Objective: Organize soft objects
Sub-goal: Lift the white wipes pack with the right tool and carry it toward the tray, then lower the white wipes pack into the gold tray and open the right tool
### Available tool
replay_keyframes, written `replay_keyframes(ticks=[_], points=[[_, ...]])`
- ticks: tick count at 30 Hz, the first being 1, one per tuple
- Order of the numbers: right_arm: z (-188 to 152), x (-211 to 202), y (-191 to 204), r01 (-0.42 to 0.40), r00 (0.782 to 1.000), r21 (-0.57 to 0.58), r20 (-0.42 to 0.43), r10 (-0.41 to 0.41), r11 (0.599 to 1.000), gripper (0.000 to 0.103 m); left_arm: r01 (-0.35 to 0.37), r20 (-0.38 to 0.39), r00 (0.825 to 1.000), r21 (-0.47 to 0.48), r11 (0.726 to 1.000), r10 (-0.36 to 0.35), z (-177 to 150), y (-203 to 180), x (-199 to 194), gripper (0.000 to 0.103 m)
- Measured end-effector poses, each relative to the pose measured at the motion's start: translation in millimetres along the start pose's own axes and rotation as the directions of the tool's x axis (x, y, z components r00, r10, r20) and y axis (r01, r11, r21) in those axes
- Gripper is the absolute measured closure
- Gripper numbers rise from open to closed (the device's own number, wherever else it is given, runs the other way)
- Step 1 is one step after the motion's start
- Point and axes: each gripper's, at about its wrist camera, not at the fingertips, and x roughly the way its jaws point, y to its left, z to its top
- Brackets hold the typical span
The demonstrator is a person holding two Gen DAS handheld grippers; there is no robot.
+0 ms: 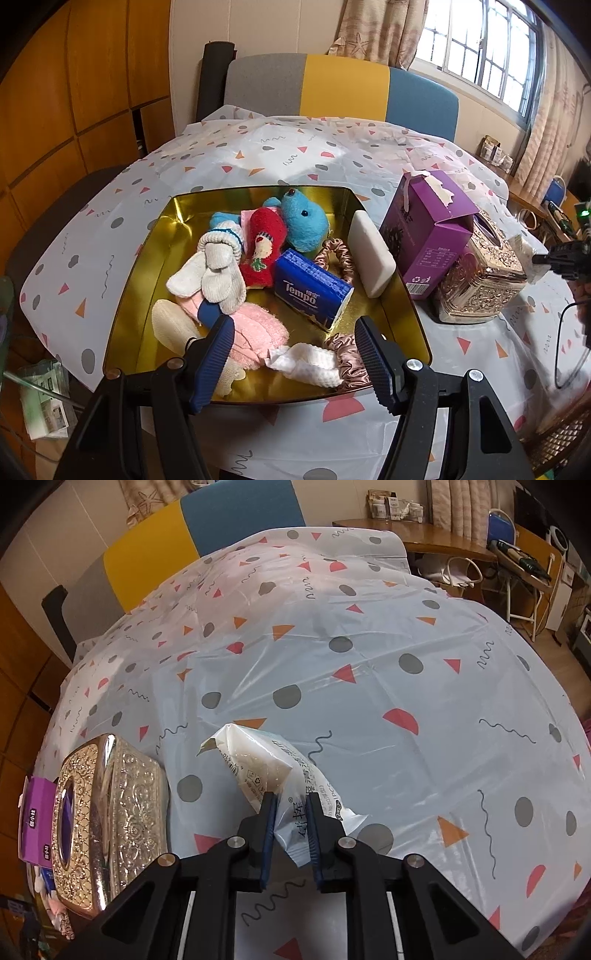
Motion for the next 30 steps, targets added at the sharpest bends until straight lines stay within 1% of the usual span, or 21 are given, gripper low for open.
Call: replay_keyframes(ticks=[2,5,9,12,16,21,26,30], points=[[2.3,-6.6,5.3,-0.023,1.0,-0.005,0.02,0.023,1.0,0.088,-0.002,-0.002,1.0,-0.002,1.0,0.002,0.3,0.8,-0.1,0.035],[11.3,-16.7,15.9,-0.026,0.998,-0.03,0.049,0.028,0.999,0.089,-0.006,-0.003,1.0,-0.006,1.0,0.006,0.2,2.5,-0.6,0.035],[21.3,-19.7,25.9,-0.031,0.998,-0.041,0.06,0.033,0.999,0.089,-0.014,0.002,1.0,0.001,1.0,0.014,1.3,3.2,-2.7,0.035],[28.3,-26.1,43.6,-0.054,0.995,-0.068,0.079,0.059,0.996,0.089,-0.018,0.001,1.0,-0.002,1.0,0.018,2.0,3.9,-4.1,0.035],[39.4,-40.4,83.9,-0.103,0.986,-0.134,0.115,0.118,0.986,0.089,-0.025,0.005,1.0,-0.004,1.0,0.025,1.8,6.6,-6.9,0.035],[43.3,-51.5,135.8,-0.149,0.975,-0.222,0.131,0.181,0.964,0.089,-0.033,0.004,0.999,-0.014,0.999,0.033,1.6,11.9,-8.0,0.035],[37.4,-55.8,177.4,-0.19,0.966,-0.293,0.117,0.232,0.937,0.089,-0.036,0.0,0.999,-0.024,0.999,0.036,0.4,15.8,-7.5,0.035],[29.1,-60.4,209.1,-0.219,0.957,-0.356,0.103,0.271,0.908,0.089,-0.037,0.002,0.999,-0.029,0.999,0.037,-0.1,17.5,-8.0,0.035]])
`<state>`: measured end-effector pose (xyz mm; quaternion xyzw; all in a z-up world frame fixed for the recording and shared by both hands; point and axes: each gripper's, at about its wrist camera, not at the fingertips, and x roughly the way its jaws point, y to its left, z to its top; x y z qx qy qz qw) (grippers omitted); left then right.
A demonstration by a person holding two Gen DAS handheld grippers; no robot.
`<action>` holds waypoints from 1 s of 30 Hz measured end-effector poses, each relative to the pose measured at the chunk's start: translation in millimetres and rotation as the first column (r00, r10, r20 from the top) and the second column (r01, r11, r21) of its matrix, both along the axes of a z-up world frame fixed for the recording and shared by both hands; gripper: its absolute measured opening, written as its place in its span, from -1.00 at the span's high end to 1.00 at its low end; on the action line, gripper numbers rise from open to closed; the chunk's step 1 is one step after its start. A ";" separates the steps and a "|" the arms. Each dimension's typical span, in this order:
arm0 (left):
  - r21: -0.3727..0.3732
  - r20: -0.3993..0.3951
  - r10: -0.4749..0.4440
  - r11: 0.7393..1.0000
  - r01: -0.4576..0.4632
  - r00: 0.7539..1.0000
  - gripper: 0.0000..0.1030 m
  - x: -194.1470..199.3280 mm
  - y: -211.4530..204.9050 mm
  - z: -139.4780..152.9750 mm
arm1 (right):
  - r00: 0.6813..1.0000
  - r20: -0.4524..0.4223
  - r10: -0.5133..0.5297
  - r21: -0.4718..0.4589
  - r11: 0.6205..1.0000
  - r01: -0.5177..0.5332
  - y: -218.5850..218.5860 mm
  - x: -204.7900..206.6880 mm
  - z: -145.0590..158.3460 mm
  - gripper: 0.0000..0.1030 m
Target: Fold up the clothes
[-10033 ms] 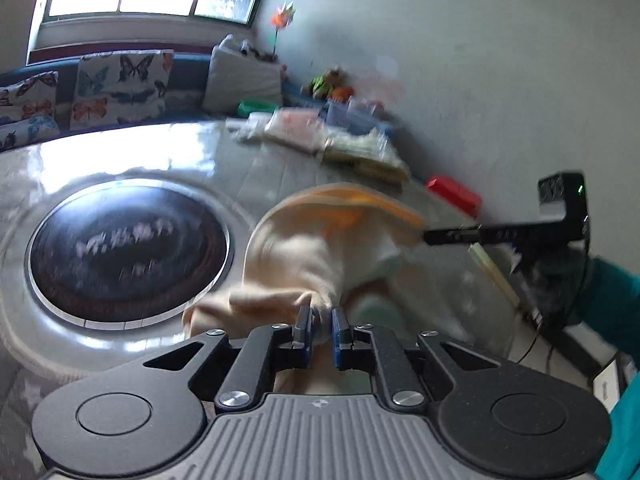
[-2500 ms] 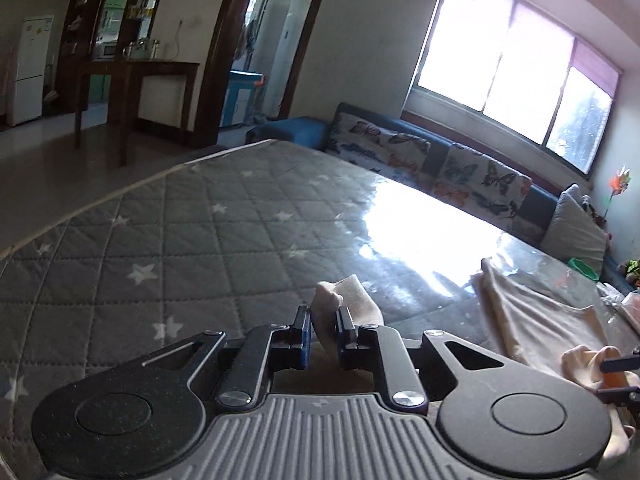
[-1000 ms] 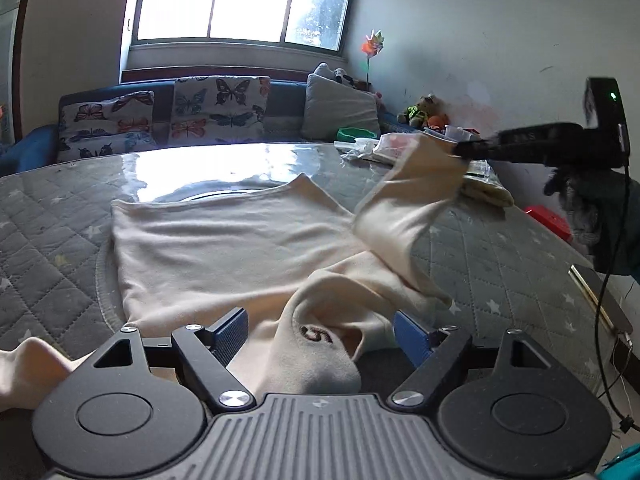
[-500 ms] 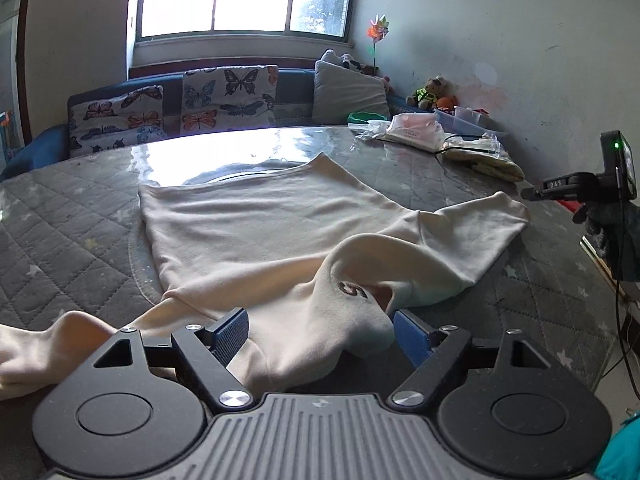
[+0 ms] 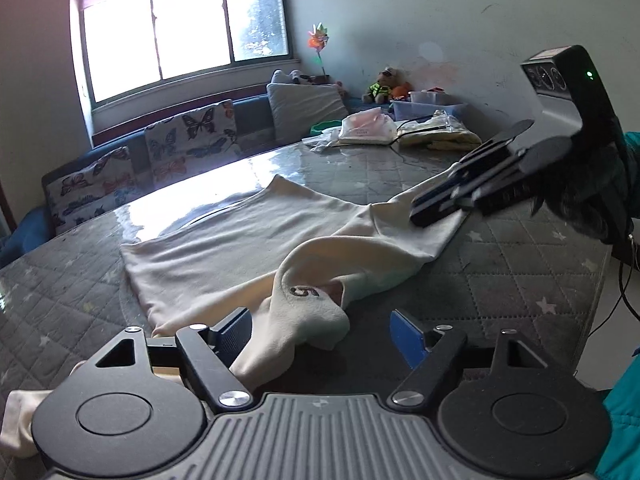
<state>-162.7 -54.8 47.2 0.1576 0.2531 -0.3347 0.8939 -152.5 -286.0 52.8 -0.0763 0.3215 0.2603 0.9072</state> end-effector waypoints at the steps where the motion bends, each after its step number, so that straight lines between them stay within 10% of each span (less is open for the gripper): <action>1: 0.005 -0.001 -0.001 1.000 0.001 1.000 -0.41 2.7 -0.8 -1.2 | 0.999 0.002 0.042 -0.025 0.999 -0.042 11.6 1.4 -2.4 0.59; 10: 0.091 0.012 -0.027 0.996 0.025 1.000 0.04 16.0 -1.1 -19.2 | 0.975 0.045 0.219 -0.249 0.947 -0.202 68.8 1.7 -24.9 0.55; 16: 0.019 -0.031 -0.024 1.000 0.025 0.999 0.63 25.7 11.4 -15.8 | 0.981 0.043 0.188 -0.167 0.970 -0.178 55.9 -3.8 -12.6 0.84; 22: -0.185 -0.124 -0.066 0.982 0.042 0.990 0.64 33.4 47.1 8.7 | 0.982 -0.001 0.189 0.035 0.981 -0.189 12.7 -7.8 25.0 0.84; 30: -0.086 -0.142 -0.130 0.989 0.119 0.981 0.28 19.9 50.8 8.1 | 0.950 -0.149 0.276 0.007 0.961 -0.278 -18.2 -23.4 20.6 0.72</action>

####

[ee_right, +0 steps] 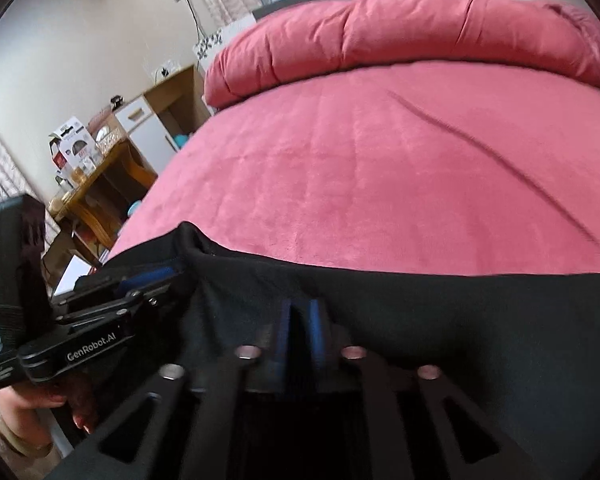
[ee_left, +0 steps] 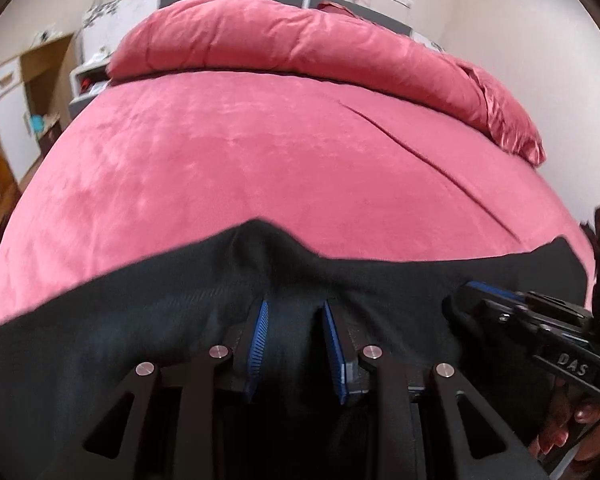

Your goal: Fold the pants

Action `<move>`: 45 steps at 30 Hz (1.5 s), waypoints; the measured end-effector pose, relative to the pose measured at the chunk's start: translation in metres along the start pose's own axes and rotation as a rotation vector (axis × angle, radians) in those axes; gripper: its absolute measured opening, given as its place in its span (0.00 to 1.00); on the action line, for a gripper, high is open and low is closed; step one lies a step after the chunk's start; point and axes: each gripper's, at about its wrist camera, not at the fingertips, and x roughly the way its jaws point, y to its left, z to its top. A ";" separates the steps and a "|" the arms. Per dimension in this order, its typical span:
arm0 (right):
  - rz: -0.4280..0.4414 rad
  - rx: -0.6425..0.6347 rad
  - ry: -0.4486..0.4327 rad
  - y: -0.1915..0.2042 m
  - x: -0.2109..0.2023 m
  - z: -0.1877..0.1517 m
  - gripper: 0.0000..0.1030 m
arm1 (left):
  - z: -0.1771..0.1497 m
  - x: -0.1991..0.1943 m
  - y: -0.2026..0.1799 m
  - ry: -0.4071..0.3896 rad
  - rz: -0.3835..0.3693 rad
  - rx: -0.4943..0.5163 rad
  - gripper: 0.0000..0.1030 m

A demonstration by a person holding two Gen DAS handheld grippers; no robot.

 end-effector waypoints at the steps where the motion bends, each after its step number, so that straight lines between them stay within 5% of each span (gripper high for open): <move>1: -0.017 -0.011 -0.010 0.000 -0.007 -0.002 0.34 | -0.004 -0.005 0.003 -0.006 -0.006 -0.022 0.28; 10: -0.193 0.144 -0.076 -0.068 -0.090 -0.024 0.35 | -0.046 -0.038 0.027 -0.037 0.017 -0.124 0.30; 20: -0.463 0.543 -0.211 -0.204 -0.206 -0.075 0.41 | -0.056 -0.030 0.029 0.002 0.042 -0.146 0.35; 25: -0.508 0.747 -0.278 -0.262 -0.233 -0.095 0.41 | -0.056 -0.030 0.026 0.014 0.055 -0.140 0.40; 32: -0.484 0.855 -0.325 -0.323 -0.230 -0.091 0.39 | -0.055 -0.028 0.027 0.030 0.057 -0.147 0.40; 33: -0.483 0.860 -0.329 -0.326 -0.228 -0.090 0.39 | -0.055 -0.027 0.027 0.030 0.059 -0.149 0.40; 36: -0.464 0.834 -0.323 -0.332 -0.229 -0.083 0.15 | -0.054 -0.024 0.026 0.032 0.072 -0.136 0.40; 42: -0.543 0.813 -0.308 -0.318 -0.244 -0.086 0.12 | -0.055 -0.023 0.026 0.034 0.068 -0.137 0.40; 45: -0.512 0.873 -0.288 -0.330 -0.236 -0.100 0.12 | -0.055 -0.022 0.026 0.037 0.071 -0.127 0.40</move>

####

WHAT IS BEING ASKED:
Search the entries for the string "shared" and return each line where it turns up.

WRITTEN RESPONSE:
`<state>`: measured end-effector pose (xyz mm; quaternion xyzw; all in a z-up world frame fixed for the recording and shared by both hands; point and axes: each gripper's, at about its wrist camera, not at the fingertips, and x roughly the way its jaws point, y to its left, z to its top; x y z qx qy qz qw) (grippers omitted); left then right.
`<action>` holds waypoints from 1 s of 30 Hz measured end-effector poses, each relative to the pose measured at the chunk's start: translation in millimetres and rotation as the first column (r00, r10, r20 from the top) and the second column (r01, r11, r21) of its matrix, both along the axes of a z-up world frame fixed for the recording and shared by both hands; gripper: its absolute measured opening, written as its place in its span, from -1.00 at the span's high end to 1.00 at its low end; on the action line, gripper numbers rise from open to closed; the chunk's step 1 is one step after its start. A ";" separates the steps and a "|" the arms. Each dimension's typical span, in this order:

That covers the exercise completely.